More on full text searching | Sunday, 28 March 2010 |
My goal is just experimentation initially, but also to aid in my daily work. I normally use 'crtags' (part of the CRiSP distro), which does syntax analysis to create a cross reference file. This is fine but sometimes you want something, and it may be in a text file or in a comment.
Although crtags can index plain text files, it was never optimised for this scenario (crtags is optimised to quickly find symbol definitions. and include data about storage type and declarations; the overhead of this, although small, can dwarf the index when the names are small).
In experimenting with the Perl code, there are trade offs. Indexing 200MB of files resulted in nearly 1GB of RAM usage. By optimising the memory usage, this is down to around 250MB - but attempts to get this better will trade off cpu for memory, and there are aspects of Perl where doing this are painful. (Perl is great for hash data structures, but theres a cost in that each item is self describing and the overheads involved are difficult to optimise against).
I rewrote the code in C to see how this would compare. The results are encouraging - 3x cpu performance and less memory usage (about 170MB vs 250MB for Perl). Theres a lot more we can try in C, but this looks to be in the right ballpark. (Some of my source files are .tar.gz files with executables in there and these are not being skipped, e.g. Windows .EXE inside a .tar.gz file).
The next step is to create the thing in a daemon mode - where it can run continuously looking for updates, but the memory usage - keeping the entire index in memory is not attractive, without some form of intelligent caching/paging.

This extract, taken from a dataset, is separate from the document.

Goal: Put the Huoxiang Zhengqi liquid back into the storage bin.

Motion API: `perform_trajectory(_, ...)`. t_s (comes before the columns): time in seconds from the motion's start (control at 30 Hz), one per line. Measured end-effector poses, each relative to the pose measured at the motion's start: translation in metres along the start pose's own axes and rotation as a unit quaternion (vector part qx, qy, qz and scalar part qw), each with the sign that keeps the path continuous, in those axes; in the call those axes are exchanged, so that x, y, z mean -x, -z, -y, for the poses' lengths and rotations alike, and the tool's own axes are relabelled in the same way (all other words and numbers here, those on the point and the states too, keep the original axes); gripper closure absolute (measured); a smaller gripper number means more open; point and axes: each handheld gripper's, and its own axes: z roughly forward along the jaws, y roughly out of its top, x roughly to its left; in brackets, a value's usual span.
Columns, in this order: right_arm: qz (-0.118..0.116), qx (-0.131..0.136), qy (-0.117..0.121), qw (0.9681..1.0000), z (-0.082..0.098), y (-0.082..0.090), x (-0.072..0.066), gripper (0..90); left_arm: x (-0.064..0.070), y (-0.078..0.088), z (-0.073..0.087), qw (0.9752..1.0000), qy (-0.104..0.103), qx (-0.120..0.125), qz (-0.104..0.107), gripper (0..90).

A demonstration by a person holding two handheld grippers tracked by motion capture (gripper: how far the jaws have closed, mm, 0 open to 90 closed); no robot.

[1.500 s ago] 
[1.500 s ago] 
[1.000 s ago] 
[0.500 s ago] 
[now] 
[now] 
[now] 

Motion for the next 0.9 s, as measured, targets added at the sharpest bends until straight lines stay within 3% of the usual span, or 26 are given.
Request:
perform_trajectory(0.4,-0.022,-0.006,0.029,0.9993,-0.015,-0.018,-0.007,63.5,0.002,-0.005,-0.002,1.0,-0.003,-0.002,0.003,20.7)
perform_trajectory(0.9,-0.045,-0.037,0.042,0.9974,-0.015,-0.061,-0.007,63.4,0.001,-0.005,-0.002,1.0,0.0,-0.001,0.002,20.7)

Full text searching and other stuff | Tuesday, 23 March 2010 |
CRiSP already supports tagging and full xref facility.
This is built on a suite of speedy parsers suitable for each language.
But I have always been interested in having a "context grep" tool - bit like Google for files. With grep you can easily search a tree for a pattern, e.g.
$ grep -R pattern dir
Thats great - its normally instantaneous for moderate amounts of data, especially if the data is in the cache. (The second time it will be; now that a small PC is one with 4GB RAM, its rare to be grepping more data than will fit in your buffer cache, unless you have lots of copies of source code, e.g. multiple linux kernerls).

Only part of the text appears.